7 Tips For Your First Income Property
Posted on: Monday November 10, 2014
My first rental property wasn’t purchased with the intention of owning a rental property. I purchased it as a primary residence, but then a career change caused me to move to a different area. I didn’t think it would be the best idea to sell it within such a short period of buying it, so I decided to rent it out. I learned a few things from the time I owned that property, and hope to learn many more with future properties. Here are some tips:
- Be clear with your tenants as to the acceptable methods of payment. I was living in Brampton while my rental property was in Hamilton. I wasn’t visiting the Hamilton area for anything else regularly, so I didn’t want to drive there just to pick up cheques or cash. We agreed that e-mail money transfer would be best.
- Be clear with your tenants as to the preferred methods of communication, and the expected response time. I preferred text messages or e-mails, as they allowed me to look further into issues if necessary, or gather my thoughts before responding. If you work full-time outside of real estate investing, you should also make it clear that you will not necessarily be responding immediately. By doing this, your tenants won’t feel like you are ignoring them if they have to wait a few hours for a response.
- Develop relationships with local tradespeople (close to the rental property) who you trust. This is vital to reduce your level of stress. I had my tenants call me once about the dishwasher not working. Luckily, I was able to call someone I knew who specialized in the repair and sales of used appliances. The dishwasher was replaced without me having to interrupt my regular schedule or make a trip to Hamilton.

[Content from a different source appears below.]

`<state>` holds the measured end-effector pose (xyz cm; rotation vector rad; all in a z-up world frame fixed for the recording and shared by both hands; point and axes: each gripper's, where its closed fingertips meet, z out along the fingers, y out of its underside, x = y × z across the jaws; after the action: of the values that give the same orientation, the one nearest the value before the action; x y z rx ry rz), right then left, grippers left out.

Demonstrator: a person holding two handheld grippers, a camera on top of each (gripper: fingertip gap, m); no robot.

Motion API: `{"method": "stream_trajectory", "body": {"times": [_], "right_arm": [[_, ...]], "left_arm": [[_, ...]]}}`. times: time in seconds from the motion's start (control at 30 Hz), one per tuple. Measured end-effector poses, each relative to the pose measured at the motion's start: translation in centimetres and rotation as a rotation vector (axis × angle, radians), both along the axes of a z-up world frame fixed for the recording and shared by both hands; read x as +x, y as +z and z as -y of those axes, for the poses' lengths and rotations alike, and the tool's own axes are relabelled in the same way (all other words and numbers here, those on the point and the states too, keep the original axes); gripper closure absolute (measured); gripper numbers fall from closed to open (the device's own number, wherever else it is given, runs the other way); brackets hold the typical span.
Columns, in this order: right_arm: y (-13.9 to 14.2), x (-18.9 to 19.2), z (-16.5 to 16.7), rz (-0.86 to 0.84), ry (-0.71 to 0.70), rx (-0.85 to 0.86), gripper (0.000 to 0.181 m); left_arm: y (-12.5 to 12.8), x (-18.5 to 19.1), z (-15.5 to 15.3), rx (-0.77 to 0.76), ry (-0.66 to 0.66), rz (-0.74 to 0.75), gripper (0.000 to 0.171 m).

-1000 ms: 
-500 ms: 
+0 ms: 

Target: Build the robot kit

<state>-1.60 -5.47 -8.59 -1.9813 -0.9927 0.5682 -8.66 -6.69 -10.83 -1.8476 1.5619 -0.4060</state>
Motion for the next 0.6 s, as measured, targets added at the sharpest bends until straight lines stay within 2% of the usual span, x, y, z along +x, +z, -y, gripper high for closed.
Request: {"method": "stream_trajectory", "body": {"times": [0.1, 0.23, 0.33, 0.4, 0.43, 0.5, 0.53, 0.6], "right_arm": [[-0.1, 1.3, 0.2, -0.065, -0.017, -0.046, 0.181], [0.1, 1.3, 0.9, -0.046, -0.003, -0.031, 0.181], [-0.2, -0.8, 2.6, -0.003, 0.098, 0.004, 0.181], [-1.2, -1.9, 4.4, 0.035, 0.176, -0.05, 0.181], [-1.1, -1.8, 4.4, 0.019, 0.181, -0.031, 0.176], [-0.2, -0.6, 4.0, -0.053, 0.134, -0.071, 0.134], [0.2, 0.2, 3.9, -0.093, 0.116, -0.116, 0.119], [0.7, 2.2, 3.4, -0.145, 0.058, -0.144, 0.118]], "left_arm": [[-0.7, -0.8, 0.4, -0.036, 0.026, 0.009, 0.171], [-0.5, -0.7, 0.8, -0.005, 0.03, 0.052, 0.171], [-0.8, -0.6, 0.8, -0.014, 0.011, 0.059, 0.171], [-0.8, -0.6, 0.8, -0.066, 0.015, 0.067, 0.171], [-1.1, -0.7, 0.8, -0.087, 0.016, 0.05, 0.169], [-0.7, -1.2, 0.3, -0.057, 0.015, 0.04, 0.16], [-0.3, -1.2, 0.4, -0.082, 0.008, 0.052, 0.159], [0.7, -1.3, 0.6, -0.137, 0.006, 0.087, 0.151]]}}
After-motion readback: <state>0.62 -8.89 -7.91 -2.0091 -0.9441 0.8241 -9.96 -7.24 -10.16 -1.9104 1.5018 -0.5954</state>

- Think ahead when getting the property ready for tenants; anticipate the problems they could have. My property closed in the summer, and that is when the tenancy began. When the winter hit, I received a call from my tenants saying that the master bedroom was far too cold to stay in or shower in. The problem was that the master bedroom was directly above the garage, and insulation was severely lacking. This is something that was not checked during the home inspection when I purchased the property. I had to contact an insulation company and have the work done on a rush basis. If this was discovered during the home inspection, I might have been able to seek a reduction in the purchase price.
- Conduct a thorough walk-through inspection with the tenants prior to the tenancy. Have them sign the inspection report. I didn’t do this, and I received an e-mail from my tenants with a picture attachment of a large hole on the back of their child’s bedroom door. They said it was already there, and they wanted it repaired. I hadn’t noticed it before, and to this day don’t know whether or not the damage existed prior to the tenancy.
- Have a reasonable understanding of the Residential Tenancies Act. This doesn’t mean you need to read the legislation or memorize anything specific. The Landlord and Tenant Board’s website has a very useful FAQ page, as well as brochures on various topics. You should at least know where to find relevant information.
- Keep a detailed record of all rent and expenses. If you want to excel at something, it helps to be able to track your progress. This will also help you from an accounting perspective.